Same, except I also use Scrutiny to flag drives for my attention. It makes educated guesses for a pass/fail mark, using analysis of vendor-specific interpretations of SMART values, matched against the failure thresholds from the BackBlaze survey. It can tell you things like “the current value for the Command Timeout attribute for this drive falls into the 1-10% bracket of probability of failure according to BackBlaze”.
It helps me to plan ahead. If for example I have 3 drives that Scrutiny says “smell funny” it would be nice if I had 2-3 spares on hand rather than just 1. Or if two of those drives happen to be together in a 2-pair mirror perhaps I can swap one somewhere else.
I didn’t know all of this until today. I just plug in and use 😅.
Way Overkill.
Single pass read (SMART test is fine) and single pass write (ones, zeros, random, whatever you want) is more than adequate to determine any issues a new disk may have out of the gate, unless you want to isolate a fringe case condition and waste time and wear on your hard drive doing so.
I do it the other way around: first write (zero wipe), then read (SMART long test). Served me well for many disks. :)
For real. I suppose if you kept one single copy of the drive you’d want to really, really make sure? But then again why would you keep one copy of anything?
TLDR: smart is smort enuf
What program are you using to run those tests? Is it usable on windows 10? Thanks for putting your guide up!
I just full format and check smart, seems like a lot of work for each drive…
Most I would do is a write test followed by a read test, and then check the smart counters
I just plug it in and glance over smart data.
A single full read, and full write test should be plenty. Drives tend to fail really early on or don’t fail at all until eol
Question: How do you monitor format speed?
I guess having a backup and error correcting file systems like ZFS or BTRFS will help you more long term. Sure, watch fir Smart values, but imho don’t go over board with tests. I do a extended smart test, rebuild/extend my RAID, check a quick smart test again and that’s it. Drives can die at any time, even if they were fine after a long test cycle.
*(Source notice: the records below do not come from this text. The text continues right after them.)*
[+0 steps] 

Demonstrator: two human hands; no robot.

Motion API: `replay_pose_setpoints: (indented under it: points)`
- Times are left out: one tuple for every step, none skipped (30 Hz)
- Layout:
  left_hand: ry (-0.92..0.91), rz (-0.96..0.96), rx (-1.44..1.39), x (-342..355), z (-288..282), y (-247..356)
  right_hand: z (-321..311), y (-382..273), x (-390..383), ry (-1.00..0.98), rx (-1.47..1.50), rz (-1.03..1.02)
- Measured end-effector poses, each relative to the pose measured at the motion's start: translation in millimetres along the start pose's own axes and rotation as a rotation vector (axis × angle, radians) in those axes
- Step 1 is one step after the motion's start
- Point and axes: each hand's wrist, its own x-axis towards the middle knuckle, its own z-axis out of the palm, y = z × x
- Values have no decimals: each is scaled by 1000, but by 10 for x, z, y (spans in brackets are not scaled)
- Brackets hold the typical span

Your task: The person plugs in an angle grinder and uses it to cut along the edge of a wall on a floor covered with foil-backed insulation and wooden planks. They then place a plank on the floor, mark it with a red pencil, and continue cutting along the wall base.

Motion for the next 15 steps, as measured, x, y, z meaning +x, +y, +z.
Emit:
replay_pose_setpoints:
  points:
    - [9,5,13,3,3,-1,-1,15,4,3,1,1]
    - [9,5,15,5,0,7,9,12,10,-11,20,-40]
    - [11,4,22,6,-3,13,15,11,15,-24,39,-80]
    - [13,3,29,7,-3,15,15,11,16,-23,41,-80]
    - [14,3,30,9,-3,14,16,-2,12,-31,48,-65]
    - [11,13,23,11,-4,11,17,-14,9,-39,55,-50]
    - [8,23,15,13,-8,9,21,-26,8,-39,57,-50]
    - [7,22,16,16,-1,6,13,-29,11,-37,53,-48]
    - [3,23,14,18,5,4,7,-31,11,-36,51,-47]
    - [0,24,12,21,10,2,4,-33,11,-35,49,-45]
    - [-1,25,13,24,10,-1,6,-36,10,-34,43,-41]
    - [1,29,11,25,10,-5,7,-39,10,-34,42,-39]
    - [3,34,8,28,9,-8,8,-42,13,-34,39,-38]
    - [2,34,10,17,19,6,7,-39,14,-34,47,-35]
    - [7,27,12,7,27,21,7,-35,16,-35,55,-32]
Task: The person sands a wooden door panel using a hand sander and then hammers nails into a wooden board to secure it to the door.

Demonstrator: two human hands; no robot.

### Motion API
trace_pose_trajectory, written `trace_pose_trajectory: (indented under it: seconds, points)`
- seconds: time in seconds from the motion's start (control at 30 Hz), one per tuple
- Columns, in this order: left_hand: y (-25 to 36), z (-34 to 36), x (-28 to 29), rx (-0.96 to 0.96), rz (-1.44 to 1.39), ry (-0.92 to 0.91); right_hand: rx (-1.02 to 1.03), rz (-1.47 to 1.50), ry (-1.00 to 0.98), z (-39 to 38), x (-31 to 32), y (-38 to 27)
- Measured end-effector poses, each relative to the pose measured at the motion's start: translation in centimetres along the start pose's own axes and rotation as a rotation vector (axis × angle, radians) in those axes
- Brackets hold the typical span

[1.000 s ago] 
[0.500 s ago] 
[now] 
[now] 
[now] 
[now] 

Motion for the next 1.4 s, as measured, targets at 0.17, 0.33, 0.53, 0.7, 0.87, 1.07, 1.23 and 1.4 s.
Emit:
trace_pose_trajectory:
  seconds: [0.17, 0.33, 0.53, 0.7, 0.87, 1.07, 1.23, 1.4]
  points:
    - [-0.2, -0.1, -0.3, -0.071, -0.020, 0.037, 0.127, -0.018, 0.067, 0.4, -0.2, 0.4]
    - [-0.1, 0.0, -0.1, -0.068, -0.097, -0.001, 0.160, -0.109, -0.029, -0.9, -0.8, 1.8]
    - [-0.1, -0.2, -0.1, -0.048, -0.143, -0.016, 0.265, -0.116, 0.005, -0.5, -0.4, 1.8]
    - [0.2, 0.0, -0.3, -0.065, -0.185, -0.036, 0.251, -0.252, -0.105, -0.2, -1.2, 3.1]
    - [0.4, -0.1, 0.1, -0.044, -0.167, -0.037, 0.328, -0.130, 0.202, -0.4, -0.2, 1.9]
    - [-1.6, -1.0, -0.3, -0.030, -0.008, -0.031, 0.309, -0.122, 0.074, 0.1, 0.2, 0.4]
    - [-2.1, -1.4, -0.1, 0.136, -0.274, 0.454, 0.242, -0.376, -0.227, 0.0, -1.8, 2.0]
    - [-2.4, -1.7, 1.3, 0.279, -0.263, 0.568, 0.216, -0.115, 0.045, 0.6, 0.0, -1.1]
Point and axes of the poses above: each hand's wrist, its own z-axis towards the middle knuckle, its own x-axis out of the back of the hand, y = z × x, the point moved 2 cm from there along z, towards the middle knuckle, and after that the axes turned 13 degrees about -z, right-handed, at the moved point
The 3-2-1 rule should save you from data loss.
How about if I have already filled the new hard drive (still have the data on the source drives) and just want to make sure all of it is readable (before erasing the data from the source drive), without having to copy all the data from the new drive ?
Seek Error Rate and Read Error Rate can’t be zero.
Yeah I was under the impression these two attributes vary so wildly between vendors that they’re basically void of meaning by now.
But why do all this if using raid with hot spare? If a new drive fails, just replace it once detected that it failed?